1. そもそも、どこから100億という数字が出てくるのか?

①まずは、会社(StockSun)の利益を計算してみる。

StockSunの月間営業利益が1000万円を越えたということである。

StockSunの利益≒株本さんの給料と捉えることもできるので、1000万円の範囲内で、株本さんはStockSunの企業としての利益を決めることができる。

仮に、2割の200万円を株本さんの給料とした場合、残りの8割である800万円が会社(StockSun)の利益となり、

企業価値評価で使うのは年次の利益なので、年換算すると、約1億円となる。

そして、企業価値評価をシンプルにPERベースで行うとする場合、算定の基礎となる利益は、税引利益なので、実行税率40%として、1億円×(1-40%)=0.6億円となる。

②PERが、PKSHAテクノロジー、HEROZ並みであれば既に100億達成

企業価値評価は、PERベースで行う場合、上記①の税引利益0.6億円にPERを掛ければ、StockSunの企業価値が算出される。

なお、東京証券取引所の平成30年10月時点での統計によると、東証上場企業の平均PERは、16.7倍、東証マザーズ上場企業の平均PERは、85.9倍、となっている。

そして、東証マザーズ上場企業の中でも、AI関連として人気を集めるPKSHAテクノロジーのPERは、195倍、HEROZのPERは、160倍、となっている。

(※Yahoo!ファイナンスより)

ということは、もし、仮にStockSunがPKSHAテクノロジーやHEROZ並みに評価されるとしたら、0.6億×160~195倍=96~117億円となり、既にStockSunの企業価値は100億ということになってしまう。

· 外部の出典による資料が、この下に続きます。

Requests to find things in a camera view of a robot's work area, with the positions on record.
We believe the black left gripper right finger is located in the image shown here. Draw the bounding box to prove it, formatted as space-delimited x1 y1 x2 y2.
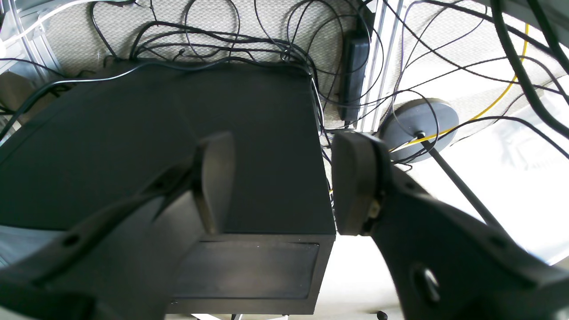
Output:
333 132 569 320

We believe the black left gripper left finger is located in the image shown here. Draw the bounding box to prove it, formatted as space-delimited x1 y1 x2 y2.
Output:
1 132 235 320

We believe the round grey stand base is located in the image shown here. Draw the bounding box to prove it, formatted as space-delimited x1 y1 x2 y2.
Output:
379 99 459 164

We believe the black box under table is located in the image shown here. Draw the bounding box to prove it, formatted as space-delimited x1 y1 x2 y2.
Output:
1 61 336 316

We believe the black power brick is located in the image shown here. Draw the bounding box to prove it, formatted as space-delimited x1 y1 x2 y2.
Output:
339 30 370 122

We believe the yellow cable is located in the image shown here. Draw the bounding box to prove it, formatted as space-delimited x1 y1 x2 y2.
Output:
390 23 530 152

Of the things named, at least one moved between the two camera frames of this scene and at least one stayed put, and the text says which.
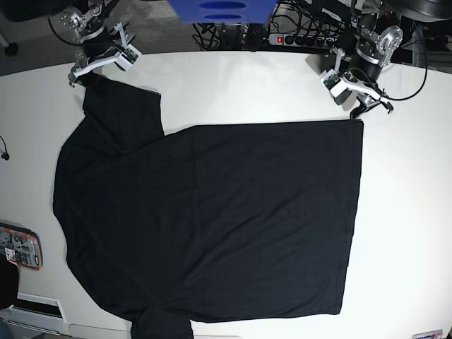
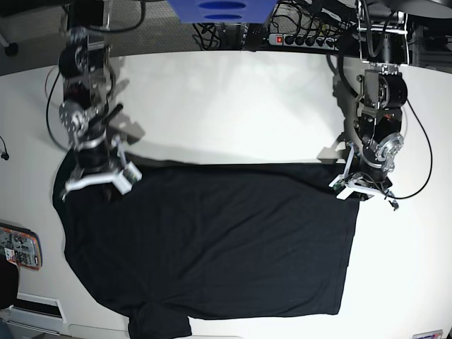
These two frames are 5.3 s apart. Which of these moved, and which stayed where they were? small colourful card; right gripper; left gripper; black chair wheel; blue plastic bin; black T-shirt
Moved: left gripper; right gripper; black T-shirt
Stayed: blue plastic bin; black chair wheel; small colourful card

と言うと、株式投資や企業価値評価を少しでも知っている人達からは、「創業1年ばかりの企業がそこまで高く評価されない」「AIのトップランナー企業として注目されたPKSHAテクノロジーと同じわけがない」「そもそもStockSunは非上場だから流動性ディスカウントがある」と非難されるだろう。

確かに、PER150倍超えは異様な例外的な高さであるので、現時点ではこれをそのまま適用できないだろう。

しかし、東証マザーズ平均の85.9倍を使ったとしても、51億円となる。

StockSunの利益は増加傾向にあるので、PERは東証マザーズ平均を使うにしても、年間税引利益が順調に拡大し、2倍の1.2憶円になれば、やっぱり、StockSunの企業価値は100億円を超えてしまう。

(流動性ディスカウントの必要はあるが)

③非上場企業としての評価でも100億円越えは遠くない?

上記②の評価は、上場している企業の企業価値評価であり、上場すると企業価値評価にうるさくない個人投資家が入ってくるし、流動性ディスカウントが無くなるわけなので、東証マザーズの平均PERでは評価してもらえないよというのは正論である。

しかし、グローバルな低金利、カネ余りによる投資対象不在の環境下、金融機関も事業会社も、目新しい投資対象が出ると、考えられないような企業価値評価でベンチャー企業を評価することがしばしば見られる。

例えば、昨年10月に、持ち物現金化アプリ「CASH」の運営会社バンクを、DMMが70億円で買収した件をご存じだろうか?

「CASH」(運営会社はバンク)は設立わずか8か月の会社である。利益などあるわけがない。

それでも、ユニークなビジネスモデルに共感したDMMの亀山会長は70億円で買収を決めたのである。

(もっとも、買収は大失敗に終わったが…)

DMMが70億円で「CASH(キャッシュ)」運営のバンクを買収 | TechWave(テックウェーブ)

スーあぱーフリーランス集団という十分なユニークさを持ち、バンクとは違い、高い収益性を誇るStockSunに同じようなことが起こらないとは言い切れるだろうか?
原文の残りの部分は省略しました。